Juliana Séraphim tient un discours véhément sur ses origines palestiniennes et chrétiennes, comme pour sauter au-dessus des chrétiens d’Orient et rejoindre une latinité qu’elle fait remonter aux Croisades, et qui lui semble légitimiser moins les influences culturelles européennes que le langage graphique du surréalisme, sa justification culturelle et le scandale qu’il a pu porter dans la société libanaise. Car le point fondamental fut sa découverte du surréalisme, qui sembla canaliser sa recherche, surtout au moment où elle eut besoin d’affirmer l’autonomie d’une personnalité féminine dans le milieu beyrouthin. Elle épousa toutes les formes de l’écho un peu affadi du surréalisme littéraire : femme-fleur, femme-sexe, et toute une panoplie symboliste. Certes, elle a aussi travaillé d’autres thématiques et eut une période phénicienne et une période de travail sur la lettre arabe.

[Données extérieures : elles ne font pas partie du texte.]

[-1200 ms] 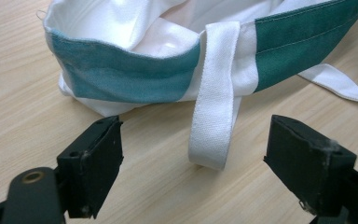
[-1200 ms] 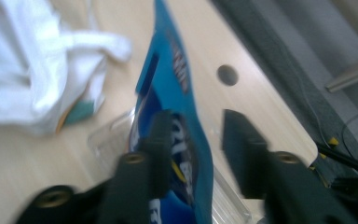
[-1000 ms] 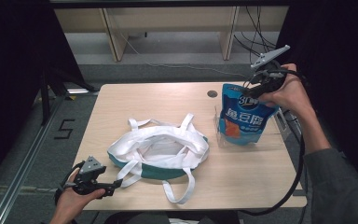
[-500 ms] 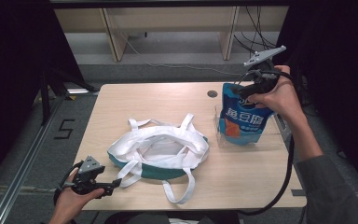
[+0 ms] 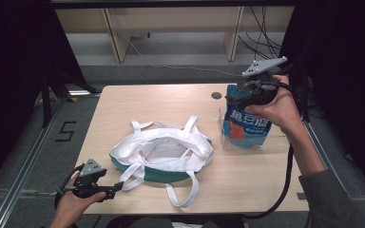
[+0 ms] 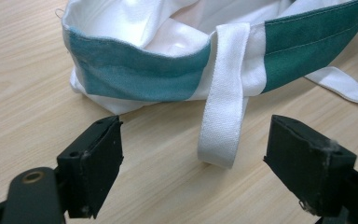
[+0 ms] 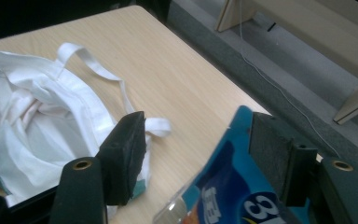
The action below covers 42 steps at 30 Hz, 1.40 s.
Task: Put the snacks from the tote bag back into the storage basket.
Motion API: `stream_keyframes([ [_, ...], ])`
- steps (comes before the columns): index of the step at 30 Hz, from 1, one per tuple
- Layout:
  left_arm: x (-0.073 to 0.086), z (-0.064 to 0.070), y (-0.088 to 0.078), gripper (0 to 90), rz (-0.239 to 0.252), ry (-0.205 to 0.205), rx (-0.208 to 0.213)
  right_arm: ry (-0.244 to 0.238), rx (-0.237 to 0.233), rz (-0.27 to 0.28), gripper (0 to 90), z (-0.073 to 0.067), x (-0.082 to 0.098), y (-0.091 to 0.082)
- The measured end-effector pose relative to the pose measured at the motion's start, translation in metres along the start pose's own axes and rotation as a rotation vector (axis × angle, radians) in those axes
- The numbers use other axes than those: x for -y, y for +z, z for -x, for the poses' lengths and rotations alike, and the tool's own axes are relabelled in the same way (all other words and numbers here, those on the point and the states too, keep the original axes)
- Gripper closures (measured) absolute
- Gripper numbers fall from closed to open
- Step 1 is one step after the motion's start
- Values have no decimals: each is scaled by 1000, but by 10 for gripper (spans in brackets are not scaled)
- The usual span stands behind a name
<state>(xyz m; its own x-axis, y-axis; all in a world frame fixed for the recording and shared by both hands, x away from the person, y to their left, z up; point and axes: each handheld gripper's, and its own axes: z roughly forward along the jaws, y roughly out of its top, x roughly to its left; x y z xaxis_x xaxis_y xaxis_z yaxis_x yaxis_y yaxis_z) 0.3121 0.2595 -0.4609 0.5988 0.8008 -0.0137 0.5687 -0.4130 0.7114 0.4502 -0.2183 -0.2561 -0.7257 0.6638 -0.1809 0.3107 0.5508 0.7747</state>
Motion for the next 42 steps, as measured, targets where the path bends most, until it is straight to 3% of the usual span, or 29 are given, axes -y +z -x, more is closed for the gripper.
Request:
stream_keyframes([
  [2, 0, 1, 0, 182, 4, -16, -8, 5, -1, 14, 370, -4, 3, 0],
  [3, 0, 0, 0, 181, 4, 1, -5, 2, -5, 11, 370, -6, 4, -1],
  [4, 1, 2, 0, 181, 3, -25, -3, -18, -2, 29, 369, -7, 6, 0],
  [5, 0, 0, 0, 182, 3, 2, -3, -7, -8, 21, 369, -10, 7, -1],
  [7, 0, 0, 1, 181, 10, 0, 0, -9, -10, 22, 367, -14, 10, 0],
  [9, 1, 1, 1, 182, -2, -25, 5, 7, -30, 22, 367, -19, 13, 0],
  [11, 0, 0, 1, 181, 5, -3, 3, -2, -25, 32, 367, -21, 16, 2],
  [12, 1, 1, 0, 181, 3, -17, -7, -8, -26, 38, 367, -22, 17, 3],
  [13, 0, 0, 0, 181, 5, 3, -8, 18, -34, 29, 367, -25, 19, 2],
  [15, 1, 2, 0, 181, 7, -29, 0, 18, -43, 33, 366, -26, 22, 3],
  [17, 1, 1, 0, 182, 8, -22, 6, 28, -51, 43, 366, -28, 25, 4],
  [18, 1, 2, 0, 182, 6, -28, 3, 31, -34, 55, 366, -29, 27, 4],
  [22, 1, 2, 0, 181, 7, -28, 4, 41, -63, 63, 365, -31, 35, 6],
  [25, 1, 0, 1, 182, 22, -3, -6, 45, -64, 72, 365, -33, 42, 8],
  [27, 1, 1, 0, 182, 4, -28, 0, 69, -71, 77, 364, -34, 46, 8],
  [28, 1, -1, 0, 182, 0, 0, -1, 77, -79, 81, 364, -36, 48, 9],
  [30, 1, 0, 0, 182, 1, -3, -1, 82, -77, 91, 364, -36, 51, 10],
  [31, 1, 0, 0, 182, 1, -5, -1, 63, -79, 93, 364, -35, 53, 10],
  [34, 1, 0, 0, 182, 1, -7, -2, 85, -88, 92, 362, -39, 58, 11],
  [35, 1, 0, 0, 182, 14, -5, -2, 67, -77, 108, 362, -38, 60, 14],
  [36, 1, 3, 1, 182, 23, -46, 1, 77, -89, 83, 361, -39, 61, 14],
  [38, 1, 2, 0, 182, 20, -14, -10, 70, -78, 92, 362, -38, 62, 16],
  [39, 1, 2, 0, 182, 30, -16, -10, 94, -88, 87, 362, -40, 63, 17],
  [42, 1, 2, -1, 182, 23, -23, -13, 91, -88, 90, 362, -40, 67, 20],
])
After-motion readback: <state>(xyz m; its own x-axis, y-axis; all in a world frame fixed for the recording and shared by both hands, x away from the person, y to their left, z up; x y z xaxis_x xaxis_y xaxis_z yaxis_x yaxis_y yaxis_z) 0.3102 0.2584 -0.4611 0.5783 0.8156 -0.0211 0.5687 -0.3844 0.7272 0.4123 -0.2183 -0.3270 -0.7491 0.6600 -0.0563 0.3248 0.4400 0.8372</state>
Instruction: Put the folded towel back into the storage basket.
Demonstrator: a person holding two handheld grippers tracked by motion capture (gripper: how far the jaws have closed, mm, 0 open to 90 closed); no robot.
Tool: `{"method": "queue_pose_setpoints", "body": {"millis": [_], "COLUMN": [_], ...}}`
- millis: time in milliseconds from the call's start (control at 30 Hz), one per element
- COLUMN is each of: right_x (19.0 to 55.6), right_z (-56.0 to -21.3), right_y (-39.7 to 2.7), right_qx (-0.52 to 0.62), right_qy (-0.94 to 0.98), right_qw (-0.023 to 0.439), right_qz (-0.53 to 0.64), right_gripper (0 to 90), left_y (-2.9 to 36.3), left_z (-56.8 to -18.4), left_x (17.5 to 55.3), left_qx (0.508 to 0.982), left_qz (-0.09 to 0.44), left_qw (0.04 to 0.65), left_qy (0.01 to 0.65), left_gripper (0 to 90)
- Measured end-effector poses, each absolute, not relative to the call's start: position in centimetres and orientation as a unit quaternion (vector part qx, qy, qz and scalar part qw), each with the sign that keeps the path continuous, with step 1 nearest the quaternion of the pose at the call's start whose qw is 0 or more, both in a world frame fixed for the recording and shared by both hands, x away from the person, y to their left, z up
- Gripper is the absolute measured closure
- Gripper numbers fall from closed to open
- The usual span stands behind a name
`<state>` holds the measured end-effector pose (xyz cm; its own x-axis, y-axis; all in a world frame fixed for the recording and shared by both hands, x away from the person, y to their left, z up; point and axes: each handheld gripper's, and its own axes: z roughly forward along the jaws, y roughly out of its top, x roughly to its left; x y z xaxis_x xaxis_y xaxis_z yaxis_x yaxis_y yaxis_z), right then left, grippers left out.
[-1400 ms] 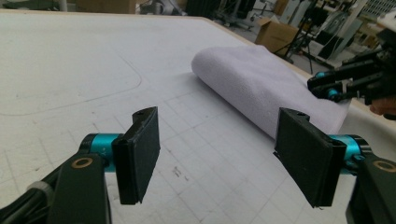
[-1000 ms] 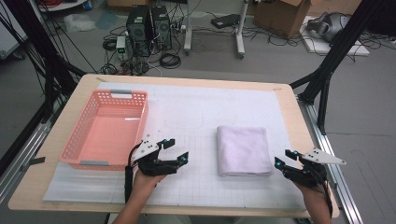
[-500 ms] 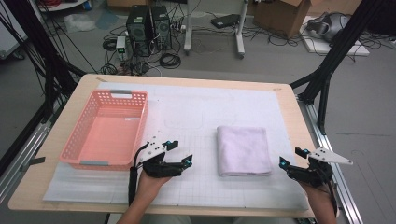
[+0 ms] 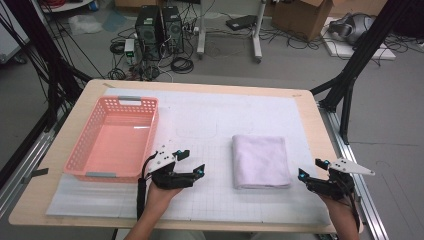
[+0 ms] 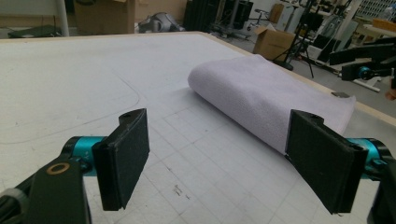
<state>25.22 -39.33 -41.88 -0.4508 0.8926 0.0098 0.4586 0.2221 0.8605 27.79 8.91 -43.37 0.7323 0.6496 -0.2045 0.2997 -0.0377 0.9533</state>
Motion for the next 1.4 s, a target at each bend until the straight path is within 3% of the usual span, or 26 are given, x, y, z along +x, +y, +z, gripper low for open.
{"method": "queue_pose_setpoints", "body": {"millis": [467,933,1400], "right_x": [25.5,25.7,25.9], "right_z": [-42.3,-42.4,-42.6], "right_y": [-39.3,-39.3,-39.2], "right_qx": [0.457,0.459,0.456], "right_qy": [0.746,0.745,0.748], "right_qw": [0.249,0.239,0.234], "right_qz": [0.416,0.421,0.422], "right_gripper": [22.5,22.6,22.6], "left_y": [7.1,0.4,-4.5], "left_z": [-43.5,-42.4,-44.4], "left_x": [28.0,31.2,34.3], "left_qx": [0.725,0.752,0.784], "left_qz": [0.111,0.075,0.045], "left_qw": [0.591,0.566,0.494], "left_qy": [0.335,0.330,0.374], "left_gripper": [23.0,22.6,22.2]}}
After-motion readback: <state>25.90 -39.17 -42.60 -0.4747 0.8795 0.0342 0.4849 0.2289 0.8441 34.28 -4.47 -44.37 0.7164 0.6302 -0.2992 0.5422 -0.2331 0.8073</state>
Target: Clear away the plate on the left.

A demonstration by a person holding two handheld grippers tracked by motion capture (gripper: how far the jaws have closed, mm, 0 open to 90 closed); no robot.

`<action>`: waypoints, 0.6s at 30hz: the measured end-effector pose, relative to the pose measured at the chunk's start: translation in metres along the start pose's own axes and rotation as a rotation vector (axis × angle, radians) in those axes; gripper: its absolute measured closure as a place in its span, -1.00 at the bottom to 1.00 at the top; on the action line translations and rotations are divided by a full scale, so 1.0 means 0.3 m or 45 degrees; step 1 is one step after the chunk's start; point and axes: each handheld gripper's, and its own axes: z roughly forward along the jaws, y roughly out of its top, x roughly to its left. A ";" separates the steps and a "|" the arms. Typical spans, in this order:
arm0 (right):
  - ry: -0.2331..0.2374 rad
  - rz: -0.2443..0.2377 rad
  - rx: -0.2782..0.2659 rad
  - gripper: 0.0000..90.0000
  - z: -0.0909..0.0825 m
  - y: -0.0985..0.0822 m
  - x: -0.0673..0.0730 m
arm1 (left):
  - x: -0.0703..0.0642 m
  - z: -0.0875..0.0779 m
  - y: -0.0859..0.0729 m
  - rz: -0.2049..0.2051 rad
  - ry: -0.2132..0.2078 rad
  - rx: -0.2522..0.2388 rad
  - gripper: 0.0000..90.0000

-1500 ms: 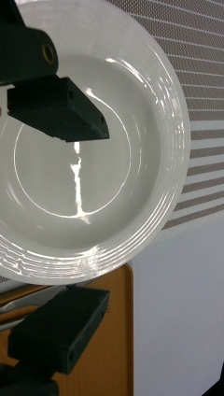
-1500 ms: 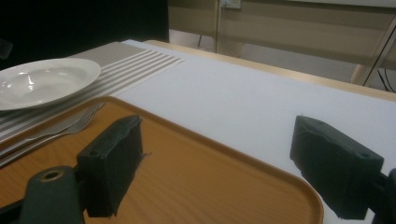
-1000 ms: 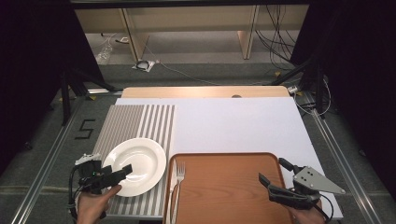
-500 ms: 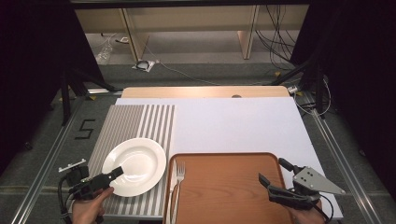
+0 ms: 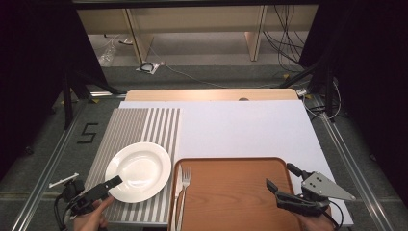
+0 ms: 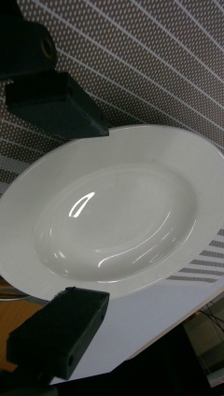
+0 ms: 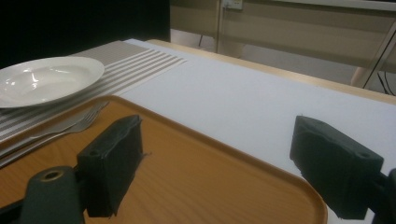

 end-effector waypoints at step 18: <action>0.004 -0.009 0.000 -0.60 0.002 0.000 0.002 | 0.063 0.023 -0.026 -0.328 -0.083 0.070 -0.59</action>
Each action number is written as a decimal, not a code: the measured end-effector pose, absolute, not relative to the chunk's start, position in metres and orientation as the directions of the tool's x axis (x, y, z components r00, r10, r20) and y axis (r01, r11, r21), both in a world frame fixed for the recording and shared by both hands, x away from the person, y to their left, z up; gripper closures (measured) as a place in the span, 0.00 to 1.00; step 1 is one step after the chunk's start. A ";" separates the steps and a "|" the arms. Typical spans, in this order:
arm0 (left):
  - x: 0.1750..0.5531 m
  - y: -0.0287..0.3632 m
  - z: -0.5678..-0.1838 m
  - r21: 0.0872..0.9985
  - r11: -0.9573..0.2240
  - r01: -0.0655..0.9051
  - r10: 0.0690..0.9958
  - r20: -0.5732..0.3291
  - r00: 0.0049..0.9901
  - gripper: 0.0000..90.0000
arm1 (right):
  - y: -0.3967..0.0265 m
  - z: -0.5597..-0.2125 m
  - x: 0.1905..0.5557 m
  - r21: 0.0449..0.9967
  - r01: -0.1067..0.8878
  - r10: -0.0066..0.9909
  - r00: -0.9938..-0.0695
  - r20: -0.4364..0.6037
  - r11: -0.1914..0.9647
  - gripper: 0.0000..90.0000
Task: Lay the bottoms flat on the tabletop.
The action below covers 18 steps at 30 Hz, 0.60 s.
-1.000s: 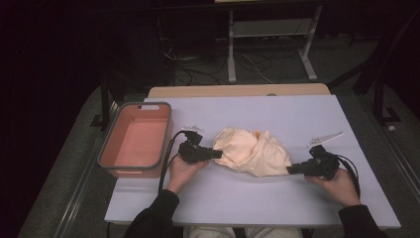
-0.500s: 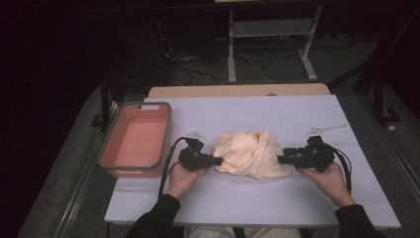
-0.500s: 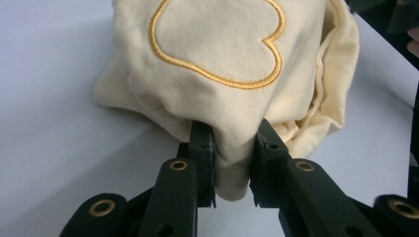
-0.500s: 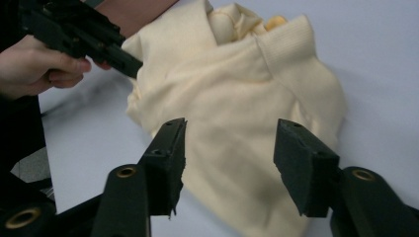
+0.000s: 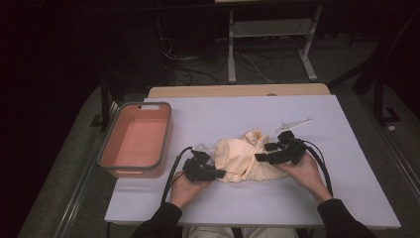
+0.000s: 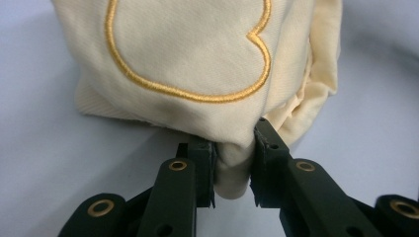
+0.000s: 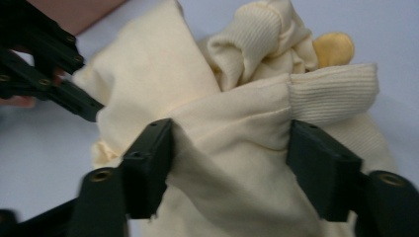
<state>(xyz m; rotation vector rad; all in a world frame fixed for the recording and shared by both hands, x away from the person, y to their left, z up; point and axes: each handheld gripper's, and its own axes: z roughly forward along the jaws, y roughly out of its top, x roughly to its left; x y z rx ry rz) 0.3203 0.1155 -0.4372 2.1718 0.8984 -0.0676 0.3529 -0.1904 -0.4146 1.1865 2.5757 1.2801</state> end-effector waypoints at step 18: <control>0.310 0.112 -0.404 0.685 -0.509 0.522 0.592 -0.162 0.790 0.43 | -0.208 -0.407 0.340 0.698 0.605 0.623 -0.727 0.289 0.383 0.80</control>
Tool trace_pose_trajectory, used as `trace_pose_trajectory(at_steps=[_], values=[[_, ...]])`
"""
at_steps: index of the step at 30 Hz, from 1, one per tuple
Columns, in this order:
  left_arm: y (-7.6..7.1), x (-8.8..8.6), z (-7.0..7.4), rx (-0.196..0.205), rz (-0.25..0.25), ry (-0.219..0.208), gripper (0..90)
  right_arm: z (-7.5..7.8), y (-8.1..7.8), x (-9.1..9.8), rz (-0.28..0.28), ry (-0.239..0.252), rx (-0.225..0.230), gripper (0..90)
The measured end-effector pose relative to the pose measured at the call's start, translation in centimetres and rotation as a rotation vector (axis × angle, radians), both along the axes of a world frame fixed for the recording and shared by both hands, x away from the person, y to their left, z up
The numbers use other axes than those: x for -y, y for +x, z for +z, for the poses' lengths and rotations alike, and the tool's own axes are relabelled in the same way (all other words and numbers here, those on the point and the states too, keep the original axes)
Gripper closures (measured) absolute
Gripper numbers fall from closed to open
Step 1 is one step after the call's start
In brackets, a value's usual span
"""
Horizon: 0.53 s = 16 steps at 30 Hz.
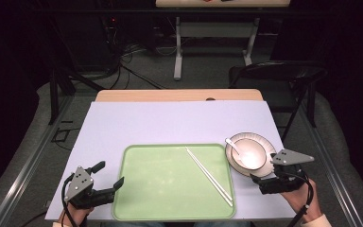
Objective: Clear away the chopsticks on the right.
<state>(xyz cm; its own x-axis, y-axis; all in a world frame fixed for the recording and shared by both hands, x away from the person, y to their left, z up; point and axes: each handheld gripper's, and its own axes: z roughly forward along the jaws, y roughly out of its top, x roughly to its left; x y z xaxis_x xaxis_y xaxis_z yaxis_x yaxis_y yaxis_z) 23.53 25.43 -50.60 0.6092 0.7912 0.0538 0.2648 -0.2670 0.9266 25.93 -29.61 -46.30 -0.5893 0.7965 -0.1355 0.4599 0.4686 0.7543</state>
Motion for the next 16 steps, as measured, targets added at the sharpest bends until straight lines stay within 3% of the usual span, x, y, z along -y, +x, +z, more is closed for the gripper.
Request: trace_pose_trajectory(at_steps=[6,16], values=[[0.0,0.0,0.0,-0.004,-0.001,0.001,15.5,-0.6,-1.6,1.8,-0.046,0.029,0.043,0.9],[0.2,0.1,0.0,-0.005,-0.006,0.006,15.5,-1.8,-3.0,3.0,-0.077,0.042,0.037,0.0]])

Seraphim fut un temps, au Liban, à la fois vedette et victime d’une frange sociale où le fonctionnement de la peinture, le marché de l’art naissant, la concurrence des peintres et des galeries commençaient à donner l’illusion d’une créativité, alors qu’il ne s’agissait, le plus souvent, que de l’écho lointain de jeux d’influence. Elle eut l’intelligence de n’en être que rarement dupe.